== Segment start ==

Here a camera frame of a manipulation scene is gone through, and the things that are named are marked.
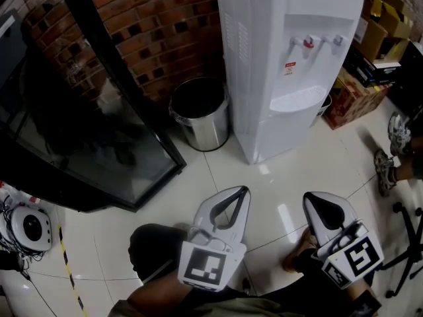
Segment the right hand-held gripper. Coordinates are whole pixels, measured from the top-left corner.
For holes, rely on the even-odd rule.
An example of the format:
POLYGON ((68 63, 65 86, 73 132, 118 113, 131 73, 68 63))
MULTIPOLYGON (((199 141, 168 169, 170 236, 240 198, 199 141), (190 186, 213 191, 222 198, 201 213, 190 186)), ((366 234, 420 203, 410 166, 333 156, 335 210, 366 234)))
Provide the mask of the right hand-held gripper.
POLYGON ((339 289, 381 265, 384 255, 375 231, 355 221, 357 214, 347 199, 328 192, 306 192, 303 209, 318 242, 320 272, 339 289))

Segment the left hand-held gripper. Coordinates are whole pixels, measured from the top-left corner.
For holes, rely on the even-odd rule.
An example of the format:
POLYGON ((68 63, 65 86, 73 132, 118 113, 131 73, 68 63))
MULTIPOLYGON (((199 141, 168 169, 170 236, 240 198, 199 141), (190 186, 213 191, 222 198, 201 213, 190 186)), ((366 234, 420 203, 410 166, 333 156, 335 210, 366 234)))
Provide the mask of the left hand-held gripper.
POLYGON ((247 247, 241 243, 251 201, 246 186, 227 188, 204 200, 182 243, 178 280, 185 285, 211 292, 226 288, 240 266, 247 247), (216 218, 232 206, 231 218, 221 225, 216 218), (231 234, 224 240, 218 234, 231 234))

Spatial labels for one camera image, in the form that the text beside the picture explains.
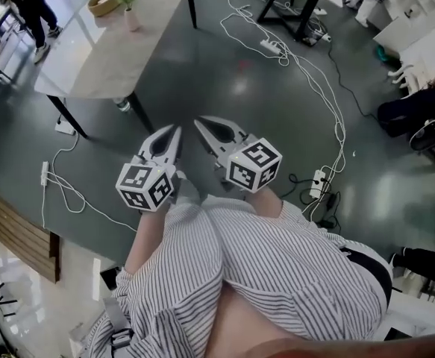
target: buckle
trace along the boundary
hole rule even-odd
[[[114,351],[129,346],[133,335],[134,331],[132,329],[123,329],[118,333],[114,333],[111,336],[111,350]]]

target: dark waistband
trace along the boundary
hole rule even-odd
[[[384,295],[387,298],[387,305],[389,305],[389,300],[391,298],[392,282],[391,276],[389,275],[387,269],[379,263],[377,260],[372,259],[370,256],[362,254],[361,252],[353,251],[348,248],[341,248],[341,252],[345,252],[347,258],[355,264],[364,267],[369,271],[376,280],[380,283],[383,288]]]

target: black cable
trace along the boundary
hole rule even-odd
[[[289,174],[289,180],[290,180],[291,183],[294,184],[294,186],[293,186],[293,188],[289,192],[281,195],[280,199],[286,198],[287,196],[293,194],[294,191],[297,189],[297,186],[300,183],[304,183],[304,182],[316,182],[316,180],[313,180],[313,179],[298,180],[297,175],[295,175],[295,174]]]
[[[353,96],[353,99],[355,101],[355,103],[357,104],[358,107],[358,111],[360,111],[360,114],[362,117],[364,118],[369,118],[372,117],[378,124],[380,123],[378,121],[378,119],[372,114],[372,113],[368,113],[365,114],[362,110],[361,110],[361,106],[360,106],[360,102],[358,102],[357,96],[353,93],[353,90],[349,89],[348,87],[346,87],[345,85],[342,84],[342,75],[339,72],[339,67],[337,62],[335,61],[335,59],[331,56],[331,51],[333,49],[333,42],[330,41],[330,48],[328,49],[328,58],[330,58],[330,60],[334,63],[335,68],[337,69],[337,73],[338,73],[338,84],[345,90],[349,91],[351,93],[351,95]]]
[[[281,196],[280,196],[280,199],[283,199],[283,198],[285,198],[285,197],[287,197],[287,196],[293,194],[294,191],[296,191],[297,186],[298,186],[300,183],[306,183],[306,182],[314,182],[314,183],[316,183],[316,180],[314,180],[314,179],[298,180],[297,175],[295,175],[295,174],[293,174],[293,173],[292,173],[292,174],[289,174],[289,180],[290,180],[291,183],[293,183],[293,187],[292,187],[292,189],[291,189],[289,192],[287,192],[287,193],[281,195]],[[328,203],[328,202],[330,201],[330,198],[331,198],[331,196],[333,195],[333,194],[331,193],[331,191],[332,191],[331,183],[330,183],[328,180],[326,180],[326,179],[324,179],[323,181],[324,181],[323,189],[319,189],[319,188],[311,188],[311,187],[310,187],[310,188],[305,188],[305,189],[303,189],[302,191],[300,191],[300,194],[299,194],[300,202],[301,202],[304,206],[311,205],[312,203],[316,203],[317,201],[318,201],[319,203],[325,203],[325,202]],[[306,192],[306,191],[311,191],[312,189],[315,189],[315,190],[317,190],[317,191],[320,191],[320,192],[322,193],[322,194],[321,194],[322,196],[325,196],[325,195],[326,195],[327,197],[326,197],[326,198],[323,198],[322,200],[314,199],[314,200],[312,200],[312,201],[306,202],[306,201],[303,199],[303,194],[304,194],[304,192]],[[326,211],[326,213],[322,216],[322,218],[320,219],[320,221],[315,222],[315,224],[317,224],[317,225],[320,226],[320,227],[327,228],[327,229],[329,229],[329,230],[333,230],[334,228],[338,227],[338,228],[339,228],[339,230],[338,230],[338,234],[340,234],[341,231],[342,231],[342,227],[340,226],[339,221],[338,221],[338,218],[337,218],[337,210],[338,210],[339,203],[341,202],[342,194],[341,194],[340,191],[338,191],[338,192],[335,194],[335,196],[337,197],[338,202],[337,202],[336,205],[334,205],[334,212],[333,212],[333,215],[331,215],[331,216],[329,216],[329,217],[326,218],[328,212],[331,210],[331,207],[329,207],[328,204],[327,204],[327,211]]]

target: electrical cord
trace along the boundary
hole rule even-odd
[[[297,189],[297,186],[300,183],[304,183],[304,182],[316,182],[316,180],[314,180],[314,179],[298,180],[297,175],[295,175],[295,174],[289,174],[289,180],[290,180],[291,183],[293,183],[293,188],[289,192],[284,193],[283,195],[281,195],[280,199],[286,198],[287,196],[290,196],[291,194],[293,194],[294,191]]]
[[[331,60],[331,61],[334,63],[334,65],[335,65],[335,69],[337,69],[337,73],[338,73],[338,84],[339,84],[343,89],[345,89],[346,91],[348,91],[348,92],[351,93],[351,95],[353,96],[353,99],[354,99],[355,103],[357,104],[358,111],[360,112],[360,114],[361,114],[361,116],[362,116],[363,118],[369,118],[369,117],[371,117],[371,118],[373,118],[377,123],[380,123],[380,122],[378,121],[378,119],[373,115],[373,113],[367,113],[367,114],[365,114],[365,113],[361,110],[360,102],[358,101],[357,96],[354,94],[353,90],[349,89],[348,87],[346,87],[345,85],[342,84],[342,75],[341,75],[341,73],[340,73],[340,71],[339,71],[339,67],[338,67],[337,62],[335,61],[335,59],[334,59],[333,56],[331,55],[331,51],[332,51],[332,50],[333,50],[333,43],[330,42],[330,48],[328,49],[328,58],[330,58],[330,60]]]
[[[66,179],[62,178],[60,175],[56,174],[56,171],[54,169],[54,162],[56,161],[57,156],[61,153],[61,152],[71,152],[75,149],[76,145],[78,144],[78,140],[80,139],[80,136],[78,133],[76,133],[76,139],[75,139],[75,143],[71,148],[61,148],[60,150],[58,150],[58,152],[54,155],[53,160],[51,162],[51,171],[47,171],[46,172],[46,180],[50,181],[54,184],[57,184],[60,187],[61,190],[61,194],[63,195],[63,200],[65,202],[66,208],[69,212],[71,213],[82,213],[84,211],[84,209],[86,208],[86,206],[89,206],[91,209],[95,210],[97,213],[99,213],[100,215],[103,215],[106,219],[108,219],[109,221],[118,224],[118,225],[122,225],[123,227],[127,227],[133,231],[136,231],[135,227],[132,227],[126,223],[121,223],[118,222],[117,220],[112,219],[111,217],[109,217],[106,213],[103,213],[100,210],[97,210],[89,201],[86,200],[86,198],[84,197],[83,194],[81,194],[78,190],[76,190]],[[72,210],[69,205],[68,205],[68,200],[66,199],[66,194],[64,189],[68,189],[72,192],[74,192],[81,200],[82,200],[82,206],[79,210]],[[43,202],[42,202],[42,206],[41,206],[41,217],[43,220],[43,228],[46,229],[46,224],[45,224],[45,197],[46,197],[46,187],[43,186]]]
[[[252,12],[250,12],[248,10],[248,8],[250,7],[249,4],[243,5],[242,7],[236,7],[236,6],[234,6],[232,4],[232,0],[228,0],[228,4],[234,10],[234,12],[231,13],[230,15],[228,15],[227,17],[225,17],[224,19],[222,19],[221,22],[220,22],[220,25],[224,29],[225,33],[231,39],[236,40],[238,43],[240,43],[245,48],[247,48],[249,50],[252,50],[252,51],[255,51],[255,52],[257,52],[258,54],[262,55],[263,57],[265,57],[267,59],[278,60],[278,62],[279,62],[279,64],[281,66],[288,66],[288,65],[290,65],[290,58],[292,58],[295,61],[295,64],[299,67],[301,72],[304,73],[305,77],[307,78],[307,82],[309,83],[310,88],[316,94],[318,94],[320,96],[320,98],[323,100],[323,102],[325,103],[327,108],[334,115],[334,118],[335,118],[334,133],[335,133],[335,137],[337,138],[337,141],[339,143],[339,153],[338,153],[334,163],[331,166],[325,165],[325,166],[323,166],[320,169],[322,171],[326,170],[326,169],[328,170],[328,181],[331,183],[331,181],[334,179],[335,174],[339,174],[340,172],[342,172],[343,169],[345,168],[345,165],[346,165],[345,155],[344,155],[344,152],[343,152],[344,145],[345,145],[345,140],[346,140],[346,130],[345,130],[345,123],[344,123],[344,119],[343,119],[343,115],[342,115],[341,109],[338,106],[337,99],[335,97],[334,91],[333,91],[330,83],[328,82],[328,79],[327,79],[325,73],[321,69],[319,69],[317,66],[315,66],[313,63],[311,63],[309,60],[307,60],[306,58],[301,57],[301,56],[297,56],[296,54],[293,54],[292,51],[290,50],[289,46],[279,36],[277,36],[275,33],[265,29],[264,27],[262,27],[261,25],[256,23],[252,19],[252,17],[253,17]],[[267,54],[264,54],[260,50],[252,48],[252,47],[246,45],[242,40],[236,38],[235,36],[232,36],[228,32],[228,30],[225,27],[224,23],[227,20],[229,20],[230,18],[234,17],[234,16],[242,18],[247,23],[255,25],[257,28],[259,28],[266,35],[266,41],[268,43],[276,45],[281,50],[281,53],[279,55],[268,56]],[[326,97],[323,89],[315,81],[313,76],[302,66],[300,60],[308,63],[309,65],[311,65],[315,70],[317,70],[323,76],[323,78],[325,79],[325,82],[328,85],[328,88],[329,88],[329,90],[331,92],[331,98],[333,99],[333,101],[330,101]],[[310,220],[311,221],[312,221],[313,214],[315,213],[316,208],[321,204],[321,202],[322,202],[322,197],[320,197],[320,199],[318,199],[315,203],[312,203],[309,207],[304,209],[304,211],[306,211],[310,207],[313,207],[312,211],[310,212]]]
[[[296,191],[297,186],[299,184],[301,184],[301,183],[307,183],[307,182],[316,183],[316,180],[314,180],[314,179],[298,180],[297,176],[295,174],[293,174],[293,173],[289,174],[289,181],[291,183],[293,183],[293,187],[292,187],[292,189],[289,192],[286,192],[283,195],[280,195],[280,199],[286,198],[286,197],[290,196],[291,194],[293,194],[294,191]],[[341,202],[341,196],[342,196],[342,194],[341,194],[340,191],[338,191],[336,194],[332,194],[331,193],[331,183],[329,183],[326,179],[325,179],[325,182],[328,183],[326,186],[330,187],[330,190],[324,191],[323,189],[318,189],[318,188],[305,188],[302,191],[300,191],[300,194],[299,194],[300,202],[303,205],[310,206],[311,204],[315,204],[318,201],[317,199],[313,199],[310,202],[306,202],[303,199],[303,194],[306,191],[310,191],[312,189],[320,191],[322,193],[322,197],[326,195],[326,199],[322,200],[321,203],[327,202],[327,211],[322,216],[322,218],[318,222],[315,222],[315,223],[319,227],[323,227],[323,228],[326,228],[328,230],[333,230],[336,227],[338,227],[339,228],[338,234],[341,234],[342,228],[341,228],[341,226],[339,224],[339,221],[338,221],[338,218],[337,218],[337,210],[338,210],[339,203]],[[332,208],[334,208],[333,215],[325,218],[327,216],[327,214],[332,210]]]

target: white box
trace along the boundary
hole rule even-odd
[[[144,166],[126,163],[116,189],[126,205],[143,211],[156,211],[174,191],[171,177],[174,166]]]
[[[281,154],[262,138],[229,156],[225,179],[255,193],[275,179],[281,161]]]

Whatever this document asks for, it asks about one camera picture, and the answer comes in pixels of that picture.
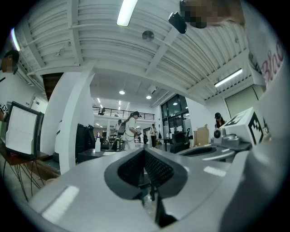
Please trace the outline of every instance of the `fluorescent light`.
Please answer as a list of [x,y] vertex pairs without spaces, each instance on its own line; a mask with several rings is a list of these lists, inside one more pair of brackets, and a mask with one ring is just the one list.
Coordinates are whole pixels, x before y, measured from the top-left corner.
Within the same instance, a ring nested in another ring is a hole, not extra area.
[[228,77],[226,77],[225,79],[221,80],[220,82],[216,83],[214,86],[215,87],[219,87],[220,85],[226,83],[227,81],[229,81],[230,79],[233,79],[234,77],[236,77],[237,75],[241,74],[243,72],[243,70],[240,68],[239,70],[237,70],[236,72],[234,72],[233,74],[229,75]]
[[138,0],[124,0],[119,12],[117,25],[127,27]]
[[12,36],[12,40],[13,40],[14,46],[16,47],[16,50],[17,50],[17,51],[20,51],[20,46],[19,46],[19,44],[18,44],[18,42],[17,42],[16,36],[15,36],[14,28],[11,30],[11,36]]

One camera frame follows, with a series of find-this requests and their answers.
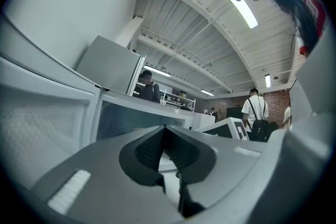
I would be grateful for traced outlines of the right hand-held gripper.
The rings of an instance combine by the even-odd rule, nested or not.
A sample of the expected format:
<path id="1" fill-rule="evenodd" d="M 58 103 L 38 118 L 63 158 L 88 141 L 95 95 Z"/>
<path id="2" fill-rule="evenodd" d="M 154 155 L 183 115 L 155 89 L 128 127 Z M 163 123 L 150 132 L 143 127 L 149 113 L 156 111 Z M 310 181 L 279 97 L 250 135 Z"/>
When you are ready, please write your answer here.
<path id="1" fill-rule="evenodd" d="M 226 118 L 212 125 L 196 129 L 196 131 L 209 135 L 249 141 L 249 136 L 245 130 L 242 120 L 232 117 Z"/>

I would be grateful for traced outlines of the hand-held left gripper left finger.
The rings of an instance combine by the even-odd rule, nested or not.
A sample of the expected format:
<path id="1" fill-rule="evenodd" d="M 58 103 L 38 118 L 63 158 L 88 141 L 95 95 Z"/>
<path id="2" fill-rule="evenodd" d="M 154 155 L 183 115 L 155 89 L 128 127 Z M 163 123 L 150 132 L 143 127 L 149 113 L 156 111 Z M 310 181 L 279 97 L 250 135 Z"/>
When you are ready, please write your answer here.
<path id="1" fill-rule="evenodd" d="M 62 221 L 176 223 L 183 220 L 160 185 L 141 185 L 121 168 L 122 148 L 150 127 L 94 142 L 47 172 L 32 192 Z"/>

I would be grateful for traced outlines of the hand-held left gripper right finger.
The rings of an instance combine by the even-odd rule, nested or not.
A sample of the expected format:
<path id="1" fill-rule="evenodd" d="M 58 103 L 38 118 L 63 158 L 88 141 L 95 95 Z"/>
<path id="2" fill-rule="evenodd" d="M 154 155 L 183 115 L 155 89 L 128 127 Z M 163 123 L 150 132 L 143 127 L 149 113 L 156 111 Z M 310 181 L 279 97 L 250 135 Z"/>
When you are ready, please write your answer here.
<path id="1" fill-rule="evenodd" d="M 187 218 L 224 198 L 256 164 L 264 142 L 235 140 L 172 126 L 164 129 L 165 151 L 180 181 L 178 211 Z"/>

== Segment end ==

:: What needs to be done ::
Scan the material above for the word "from", and copy each line where it appears.

:: Reply to the task ::
Segment the right hand-held gripper. Coordinates are whole pixels, measured from the top-left corner.
Segment the left hand-held gripper. Coordinates are whole pixels, measured from the top-left corner.
Coordinates are whole pixels, x before y, measured from the top-left corner.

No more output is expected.